**EXERCISE GOAL:** Your output should match the listing below word for word, without any images.
+++
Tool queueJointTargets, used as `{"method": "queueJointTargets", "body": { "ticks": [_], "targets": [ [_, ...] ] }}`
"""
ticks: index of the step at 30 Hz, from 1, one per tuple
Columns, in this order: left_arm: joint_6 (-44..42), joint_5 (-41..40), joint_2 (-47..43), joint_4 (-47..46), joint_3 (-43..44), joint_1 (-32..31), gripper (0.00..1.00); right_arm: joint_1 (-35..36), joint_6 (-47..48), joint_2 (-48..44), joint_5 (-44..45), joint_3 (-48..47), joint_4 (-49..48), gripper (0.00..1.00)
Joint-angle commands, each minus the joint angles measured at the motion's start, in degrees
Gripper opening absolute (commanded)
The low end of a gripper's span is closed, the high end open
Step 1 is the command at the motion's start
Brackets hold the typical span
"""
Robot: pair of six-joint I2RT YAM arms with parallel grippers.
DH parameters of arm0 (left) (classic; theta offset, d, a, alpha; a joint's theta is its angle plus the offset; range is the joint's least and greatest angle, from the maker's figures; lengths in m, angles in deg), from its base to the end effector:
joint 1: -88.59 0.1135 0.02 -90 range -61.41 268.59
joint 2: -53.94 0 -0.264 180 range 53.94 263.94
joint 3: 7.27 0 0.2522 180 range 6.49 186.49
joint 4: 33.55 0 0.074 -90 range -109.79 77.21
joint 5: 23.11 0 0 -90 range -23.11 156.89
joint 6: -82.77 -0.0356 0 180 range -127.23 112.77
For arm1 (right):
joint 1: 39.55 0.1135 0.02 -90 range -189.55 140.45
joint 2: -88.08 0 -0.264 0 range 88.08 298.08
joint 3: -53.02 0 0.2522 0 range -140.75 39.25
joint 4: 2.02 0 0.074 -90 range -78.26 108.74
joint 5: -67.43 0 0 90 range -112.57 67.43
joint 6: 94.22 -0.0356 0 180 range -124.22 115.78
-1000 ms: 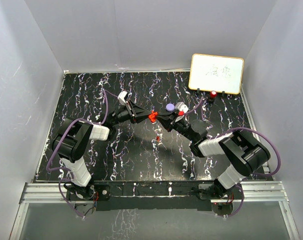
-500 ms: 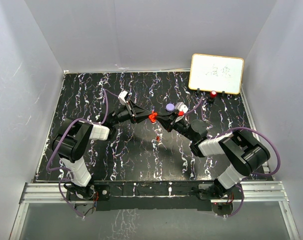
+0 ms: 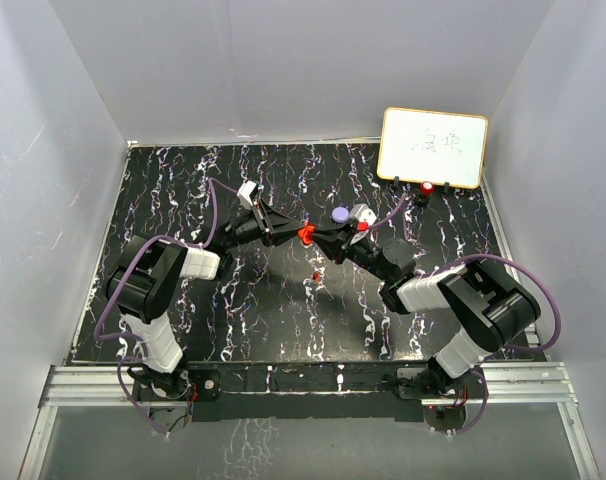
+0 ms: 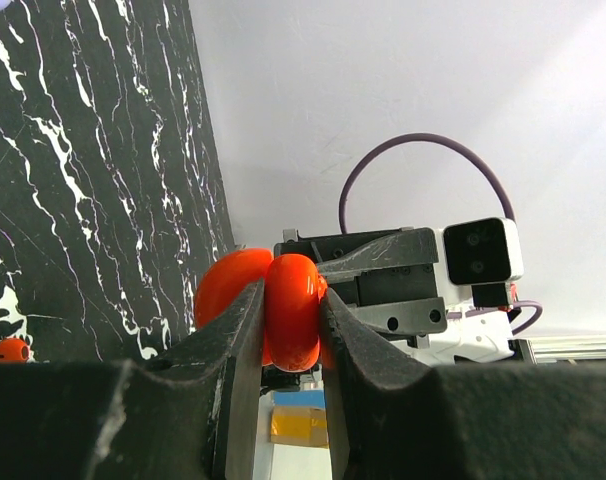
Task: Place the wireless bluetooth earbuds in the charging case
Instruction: Place the earbud in the charging case.
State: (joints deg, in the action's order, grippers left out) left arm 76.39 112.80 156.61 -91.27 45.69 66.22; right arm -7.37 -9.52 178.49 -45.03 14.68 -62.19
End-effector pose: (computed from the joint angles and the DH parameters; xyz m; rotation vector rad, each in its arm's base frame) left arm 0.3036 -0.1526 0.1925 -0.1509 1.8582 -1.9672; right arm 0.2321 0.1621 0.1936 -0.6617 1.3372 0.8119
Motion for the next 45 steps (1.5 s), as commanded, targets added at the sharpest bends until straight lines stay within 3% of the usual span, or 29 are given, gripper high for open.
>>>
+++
**RESULT FOR THIS TASK:**
Tool queueJointTargets, used as `{"method": "queueJointTargets", "body": { "ticks": [_], "targets": [ [_, ...] ] }}`
"""
ticks: index of the step at 30 Hz, from 1, one per tuple
Columns, in this order: left_arm: joint_6 (-44..42), joint_5 (-41..40), joint_2 (-47..43), joint_4 (-47..46), joint_3 (-43..44), joint_1 (-32..31), gripper (0.00..1.00); right_arm: joint_1 (-35..36), joint_6 (-47..48), joint_2 (-48..44), joint_5 (-44..45), joint_3 (-48..47), joint_4 (-49..48), gripper (0.00..1.00)
Joint-angle commands, each minus the joint angles measured at the motion's start, in degrees
Gripper opening absolute (commanded)
The low end of a gripper's span is closed, the high end open
Step 1 is the command at the motion's start
Brackets hold the typical span
"""
Robot: pair of six-joint I2RT YAM arms with parallel grippers.
DH parameters of arm0 (left) (classic; theta offset, d, a, alpha; a joint's theta is its angle plus the offset; range is the joint's least and greatest angle, from the maker's figures; lengths in m, angles in deg), from its base to the end effector:
joint 1: -88.59 0.1135 0.02 -90 range -61.41 268.59
joint 2: -53.94 0 -0.264 180 range 53.94 263.94
joint 3: 7.27 0 0.2522 180 range 6.49 186.49
joint 4: 33.55 0 0.074 -90 range -109.79 77.21
joint 5: 23.11 0 0 -90 range -23.11 156.89
joint 6: -82.77 -0.0356 0 180 range -127.23 112.77
For arm1 (right):
joint 1: 39.55 0.1135 0.02 -90 range -189.55 140.45
joint 2: -88.08 0 -0.264 0 range 88.08 298.08
joint 3: -53.02 0 0.2522 0 range -140.75 39.25
joint 4: 2.02 0 0.074 -90 range -78.26 108.74
joint 5: -67.43 0 0 90 range -112.57 67.43
joint 6: 94.22 -0.0356 0 180 range -124.22 115.78
-1000 ms: 
-500 ms: 
+0 ms: 
+0 ms: 
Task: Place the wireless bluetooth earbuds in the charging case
Instruction: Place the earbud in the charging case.
State: (joints deg, in the action's order, grippers left out) left arm 76.39 112.80 156.61 -91.27 45.69 66.22; right arm -7.37 -9.52 178.49 -45.03 14.68 -62.19
End-effector pose: (computed from the joint angles and the DH parameters; xyz m; rotation vector rad, each in its arm's base frame) left arm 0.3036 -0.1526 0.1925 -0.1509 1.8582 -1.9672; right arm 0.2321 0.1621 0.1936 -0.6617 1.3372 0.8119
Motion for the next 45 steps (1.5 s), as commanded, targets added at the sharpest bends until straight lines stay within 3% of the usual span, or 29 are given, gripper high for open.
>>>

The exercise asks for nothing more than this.